Feet cold and white, legs red and (I assume) warm? I'm thinking it's definitely something circulatory-related, particularly of one leg/foot seems to respond differently than another.

Be warned that I am way outside of my area of knowledge or expertise here, so don't let what I'm about to say scare you. I could be way off. I recently read about a hockey player(hockey is a passion of mine) who was diagnosed with a blood clot in his leg. According to the article, the player had been "having some pain in his left leg for a couple of days" and he "underwent an MRI today that revealed the blood clot. The official diagnosis is thrombophlebitis, which is an inflammation of a vein caused by the blood clot." Blood thinners often are used to treat it, but it's important to catch so the clot doesn't push its way through to the lungs, which could be severe.

Now, keep in mind that sports teams are quicker to give MRI's to professional athletes, so I'm not saying that you'll need one. But I'd suggest finding a doctor who can rule in ... or rule out ... thrombophlebitis as a possibility.

I know I might be just feeding your hypochondria (perhaps needlessly), but I do think it's worth checking out. Please come back and let us know what happens.

I can understand about being hypersensitive about what is going on with your body. I won't say hypochondriac because until someone has gone through a traumatic experience as many of us here that changes your life in some of the most minuscule of ways. I don't know if you had experienced getting really ill before getting diagnosed, but I think that this compounds how sensitive we can be when something goes awry. We now have to be our doctors each day and follow-up periodically with the one's that hold a medical degree. So I think when we are asked to be come tuned-in to what our bodies are doing as well as taking care of them so we don't get complications in the long can make a person sensitive to the any change we encounter. I think it's quite normal. Hang in there. It will lessen as you get a handle on everything and figure out what is what, what's worrisome and what is just part of your new routine. You've come to the right place. I wish this site had existed when I was diagnosed. Glad you're here!
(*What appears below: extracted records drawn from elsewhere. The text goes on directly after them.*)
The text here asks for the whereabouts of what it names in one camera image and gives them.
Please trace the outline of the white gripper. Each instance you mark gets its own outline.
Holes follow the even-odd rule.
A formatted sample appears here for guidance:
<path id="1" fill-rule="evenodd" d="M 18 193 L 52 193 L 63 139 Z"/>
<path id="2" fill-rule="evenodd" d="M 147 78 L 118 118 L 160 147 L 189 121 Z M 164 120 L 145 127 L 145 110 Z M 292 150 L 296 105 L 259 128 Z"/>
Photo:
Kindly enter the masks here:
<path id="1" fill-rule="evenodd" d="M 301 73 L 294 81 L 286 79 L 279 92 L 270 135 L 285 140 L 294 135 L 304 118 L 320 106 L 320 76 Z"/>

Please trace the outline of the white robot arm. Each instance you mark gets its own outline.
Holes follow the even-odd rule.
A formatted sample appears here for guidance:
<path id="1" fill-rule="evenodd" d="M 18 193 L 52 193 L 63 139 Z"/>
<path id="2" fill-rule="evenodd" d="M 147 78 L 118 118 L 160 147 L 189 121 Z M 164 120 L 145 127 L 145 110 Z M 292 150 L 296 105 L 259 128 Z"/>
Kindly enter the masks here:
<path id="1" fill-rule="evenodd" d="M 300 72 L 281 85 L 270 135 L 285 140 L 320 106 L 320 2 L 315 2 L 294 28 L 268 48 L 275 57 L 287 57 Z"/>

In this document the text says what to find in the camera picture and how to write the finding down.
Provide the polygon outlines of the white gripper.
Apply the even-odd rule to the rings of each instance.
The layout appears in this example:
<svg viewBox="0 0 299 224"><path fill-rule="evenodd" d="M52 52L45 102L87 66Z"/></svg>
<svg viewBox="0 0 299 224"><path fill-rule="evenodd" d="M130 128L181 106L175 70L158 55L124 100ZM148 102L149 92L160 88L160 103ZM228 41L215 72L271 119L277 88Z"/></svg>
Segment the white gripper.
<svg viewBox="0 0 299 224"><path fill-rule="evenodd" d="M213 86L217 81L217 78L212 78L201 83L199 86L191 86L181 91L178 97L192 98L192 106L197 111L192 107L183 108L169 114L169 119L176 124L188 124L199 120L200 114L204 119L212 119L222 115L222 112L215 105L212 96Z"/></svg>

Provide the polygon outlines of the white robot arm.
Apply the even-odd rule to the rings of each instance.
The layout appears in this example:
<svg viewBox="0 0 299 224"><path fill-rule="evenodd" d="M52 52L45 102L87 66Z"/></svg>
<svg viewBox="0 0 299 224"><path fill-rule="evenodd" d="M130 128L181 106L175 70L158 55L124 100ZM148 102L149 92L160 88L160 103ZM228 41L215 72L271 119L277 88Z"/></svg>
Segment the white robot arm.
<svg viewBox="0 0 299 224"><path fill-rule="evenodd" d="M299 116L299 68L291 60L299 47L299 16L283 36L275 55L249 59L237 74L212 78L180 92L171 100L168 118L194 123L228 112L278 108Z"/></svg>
here's a discussion that includes a link to the Mayo Clinic's def of Raynaud's

Hi girl, welcome to the community. You are so young to be going through all this, but its not that unusual. The Polycistic ovary syndrome contributes to your condition because of the hormones. Being frustrated and angry is so normal!!! Study over the internet all you can on the syndrome and diabetes. Its a long haul but you can learn to deal with it. I've not any experience with this, but never give up hope!